High fiber diet could slow the progression of prostate cancer
Diet prevents prostate tumors from making the new blood vessels to supply themselves
Researchers have found that eating plenty of whole grains and plant-based foods has the potential to control the progression of prostate cancer in the early stages of the disease. The study was prompted when it was discovered that men in Western cultures suffer from more advanced stages of the disease, whereas their Asian counterparts do not.
Scientists at the University of Colorado Cancer Center set out to find out why, and found the answer may be a high-fiber diet.

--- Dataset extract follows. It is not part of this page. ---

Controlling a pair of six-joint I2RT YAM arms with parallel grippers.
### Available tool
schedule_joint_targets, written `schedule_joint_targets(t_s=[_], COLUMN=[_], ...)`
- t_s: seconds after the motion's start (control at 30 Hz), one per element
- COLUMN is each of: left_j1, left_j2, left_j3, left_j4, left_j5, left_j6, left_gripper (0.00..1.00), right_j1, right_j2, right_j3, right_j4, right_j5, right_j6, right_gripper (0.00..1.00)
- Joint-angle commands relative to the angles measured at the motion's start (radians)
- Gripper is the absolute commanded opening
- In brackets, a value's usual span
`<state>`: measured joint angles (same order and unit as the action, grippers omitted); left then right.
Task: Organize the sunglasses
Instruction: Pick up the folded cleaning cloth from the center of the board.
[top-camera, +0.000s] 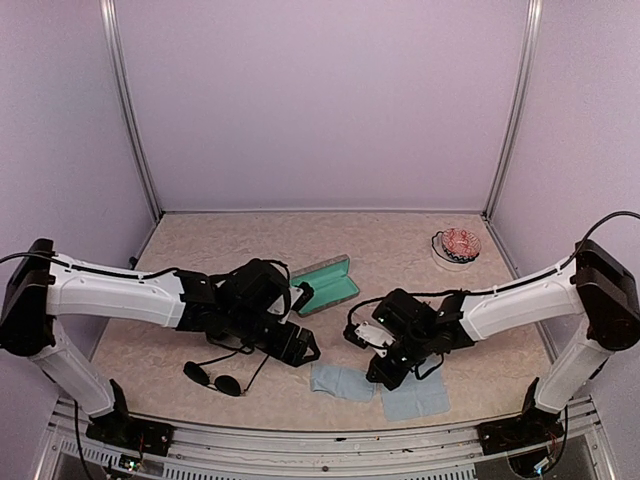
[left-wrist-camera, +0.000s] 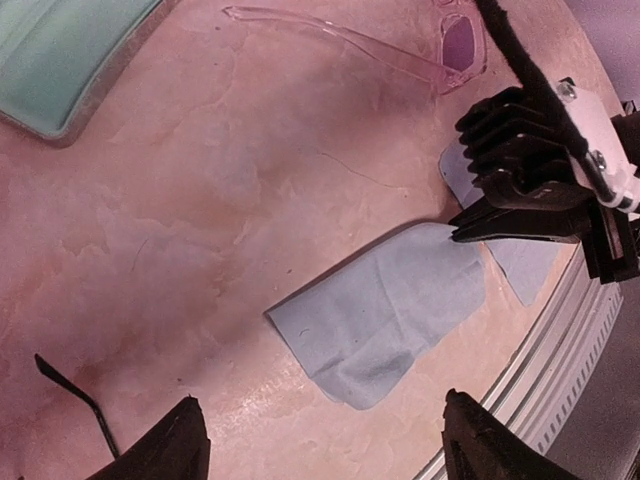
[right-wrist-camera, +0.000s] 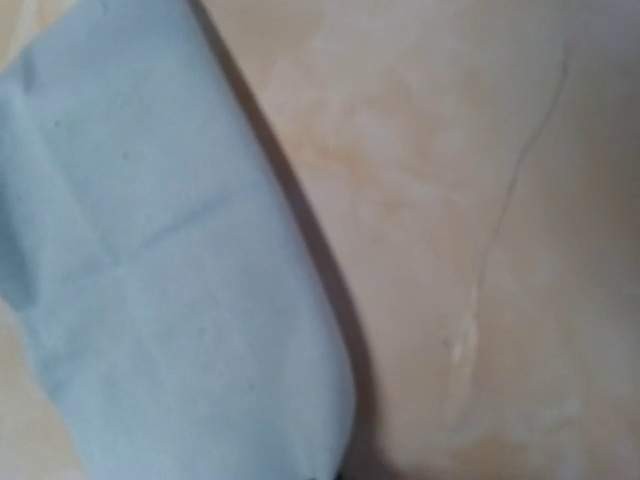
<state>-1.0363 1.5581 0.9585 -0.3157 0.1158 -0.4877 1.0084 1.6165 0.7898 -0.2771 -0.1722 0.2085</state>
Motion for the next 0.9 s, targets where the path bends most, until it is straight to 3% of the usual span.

Laboratory mice fed with of inositol hexaphosphate, or IP6, a major component of high-fiber diets, to a group of mice that were not.
MRI scans studied the progression of prostate cancer in both groups.

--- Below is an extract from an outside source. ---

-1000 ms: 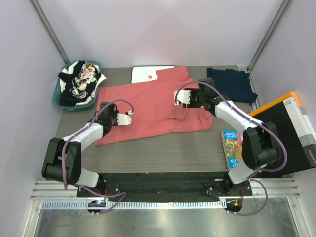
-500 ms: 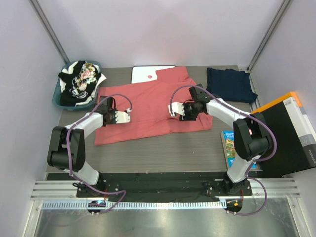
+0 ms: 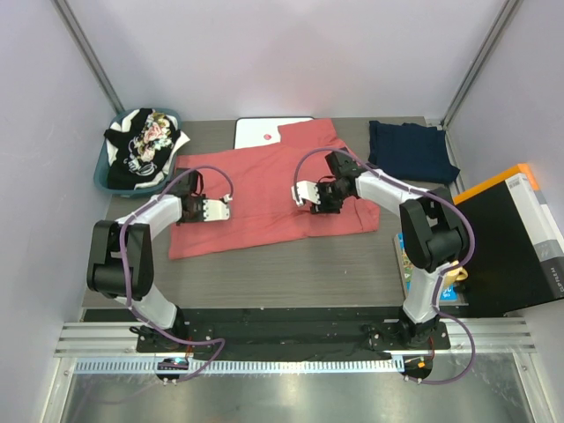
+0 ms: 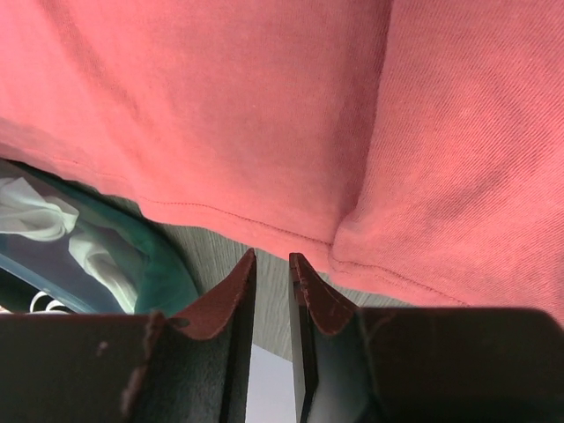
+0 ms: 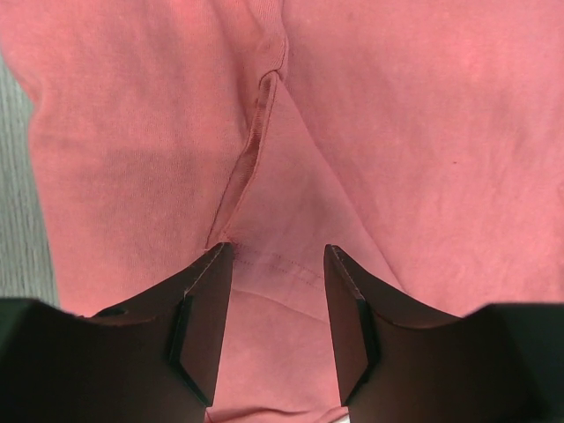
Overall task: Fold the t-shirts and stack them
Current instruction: Fold the flattened tshirt in 1/3 of the way
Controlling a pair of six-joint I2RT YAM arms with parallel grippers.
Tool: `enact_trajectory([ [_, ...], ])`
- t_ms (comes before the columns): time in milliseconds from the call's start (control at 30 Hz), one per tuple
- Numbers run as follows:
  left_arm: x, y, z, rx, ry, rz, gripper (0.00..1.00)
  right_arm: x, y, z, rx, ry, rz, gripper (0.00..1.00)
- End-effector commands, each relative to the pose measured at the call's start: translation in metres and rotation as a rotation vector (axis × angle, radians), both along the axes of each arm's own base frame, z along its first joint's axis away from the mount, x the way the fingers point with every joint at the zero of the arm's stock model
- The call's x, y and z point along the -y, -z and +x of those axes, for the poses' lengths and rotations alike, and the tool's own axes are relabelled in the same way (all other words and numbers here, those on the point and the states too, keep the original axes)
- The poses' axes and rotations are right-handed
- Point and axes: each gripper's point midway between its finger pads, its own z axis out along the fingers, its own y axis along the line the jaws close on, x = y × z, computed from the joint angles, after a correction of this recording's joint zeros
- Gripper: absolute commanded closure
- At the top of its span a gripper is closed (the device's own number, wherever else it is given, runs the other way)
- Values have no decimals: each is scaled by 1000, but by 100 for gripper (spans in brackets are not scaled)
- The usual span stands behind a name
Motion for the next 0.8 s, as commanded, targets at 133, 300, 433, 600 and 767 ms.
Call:
enact_trajectory([
  [133,-3,-6,6,-39,4,-24,79,-12,-3,9,-2,-4,25,50],
  [300,-4,-6,8,-43,4,-23,80,-17,-11,12,1,-6,33,53],
  [433,-5,-4,10,-52,7,-28,80,-17,-16,4,-11,-30,21,58],
  [600,-3,-1,13,-58,8,-34,80,-13,-5,-1,-38,-34,-18,63],
  [767,-5,-2,14,-60,9,-35,81,-16,-20,1,-34,-24,-16,42],
])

Research instructor at the Skaggs School of Pharmaceutical Sciences Komal Raina says that "the study's results were really rather profound."
Researchers witnessed dramatic reduced tumor volumes, primarily due to the effects IP6 had on the growth of blood vessels.

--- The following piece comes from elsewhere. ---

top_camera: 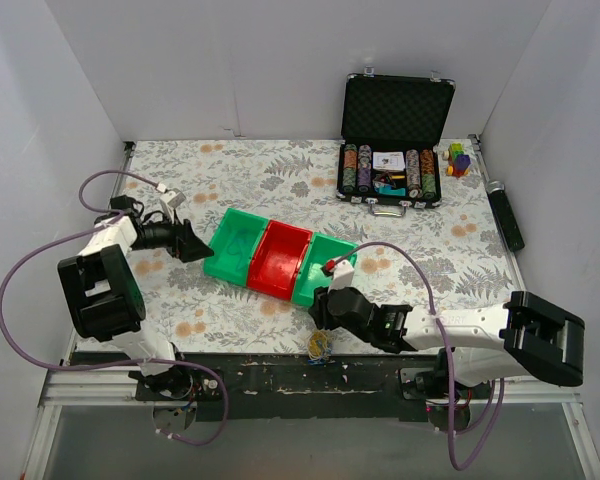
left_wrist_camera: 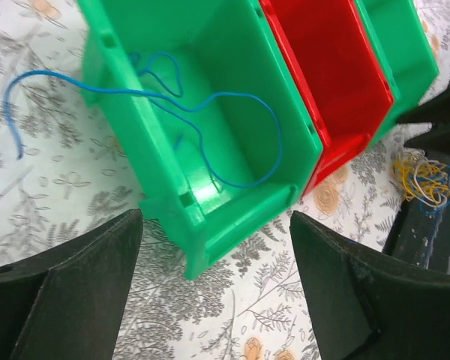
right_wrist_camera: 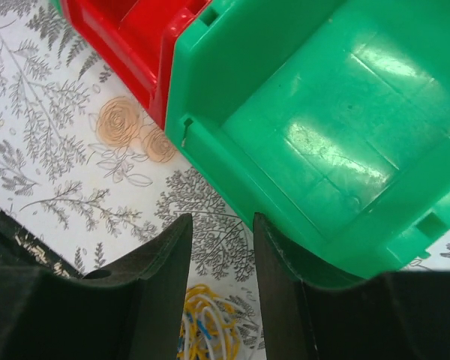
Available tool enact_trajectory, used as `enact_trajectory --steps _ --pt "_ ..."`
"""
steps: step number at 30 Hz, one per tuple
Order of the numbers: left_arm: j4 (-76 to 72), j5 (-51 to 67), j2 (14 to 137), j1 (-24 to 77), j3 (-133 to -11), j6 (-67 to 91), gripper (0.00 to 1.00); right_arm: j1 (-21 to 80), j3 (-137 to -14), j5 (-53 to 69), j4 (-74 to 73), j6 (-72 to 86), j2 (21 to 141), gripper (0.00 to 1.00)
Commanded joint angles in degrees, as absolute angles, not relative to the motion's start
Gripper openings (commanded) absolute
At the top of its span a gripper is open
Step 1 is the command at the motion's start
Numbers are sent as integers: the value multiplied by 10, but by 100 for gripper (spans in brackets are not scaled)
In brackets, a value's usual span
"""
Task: Untangle the cables
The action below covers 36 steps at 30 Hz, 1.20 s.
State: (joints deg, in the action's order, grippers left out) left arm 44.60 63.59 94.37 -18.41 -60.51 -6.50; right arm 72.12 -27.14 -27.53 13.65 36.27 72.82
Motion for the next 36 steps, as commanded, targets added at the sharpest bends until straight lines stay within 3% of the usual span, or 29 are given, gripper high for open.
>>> enact_trajectory --steps 1,13,20,25,28,33,36 --pt "494 674 929 -184 -562 -128 79 699 -281 -294 98 382 719 46" --pt "616 731 913 -149 -564 -227 81 645 -297 -344 14 411 705 45" --pt "605 742 880 -116 -548 -196 80 644 -295 -333 1 417 686 44" --pt "670 732 891 -155 -652 -178 89 644 -290 -326 1 418 670 43" --pt "792 722 952 -181 -765 -243 93 644 -288 -325 1 417 668 43" --pt "785 687 991 -205 -774 -259 93 643 -291 -330 -15 417 667 43" --pt "634 672 978 -208 -721 -166 88 644 -285 -330 -14 417 657 43"
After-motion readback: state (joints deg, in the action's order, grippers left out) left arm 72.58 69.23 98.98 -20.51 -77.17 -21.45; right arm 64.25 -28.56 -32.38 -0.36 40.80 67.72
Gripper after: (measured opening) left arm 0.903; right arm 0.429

Good sources of fiber include:
Whole meal, granary and soft grain varieties of bread
Jacket/new/baked potatoes in their skins
Wholegrain breakfast cereals, eg. Weetabix, bran flakes, unsweetened muesli, Shreddies and porridge oats
Whole meal pasta, brown rice
Beans, lentils and peas
Fresh and dried fruits - particularly if skins are eaten
Vegetables - particularly if the skins are eaten
Nuts and seeds
Whole meal flour
Basically, the chemical kept prostate tumors from making the new blood vessels they needed to supply themselves with energy. Without this energy, the cancer couldn't grow. Likewise, treatment with IP6 slowed the rate at which prostate cancers metabolized glucose.
Raina added that a possible outcome for the effect of IP6 against metabolism includes a reduction in a protein called GLUT-4, which is instrumental in transporting glucose.
"Researchers have long been looking for genetic variations between Asian and Western peoples that could explain the difference in prostate cancer progression rates, but now it seem as if the difference may not be genetic but dietary.
"Asian cultures get [more] IP6 whereas Western cultures generally do not," Raina says.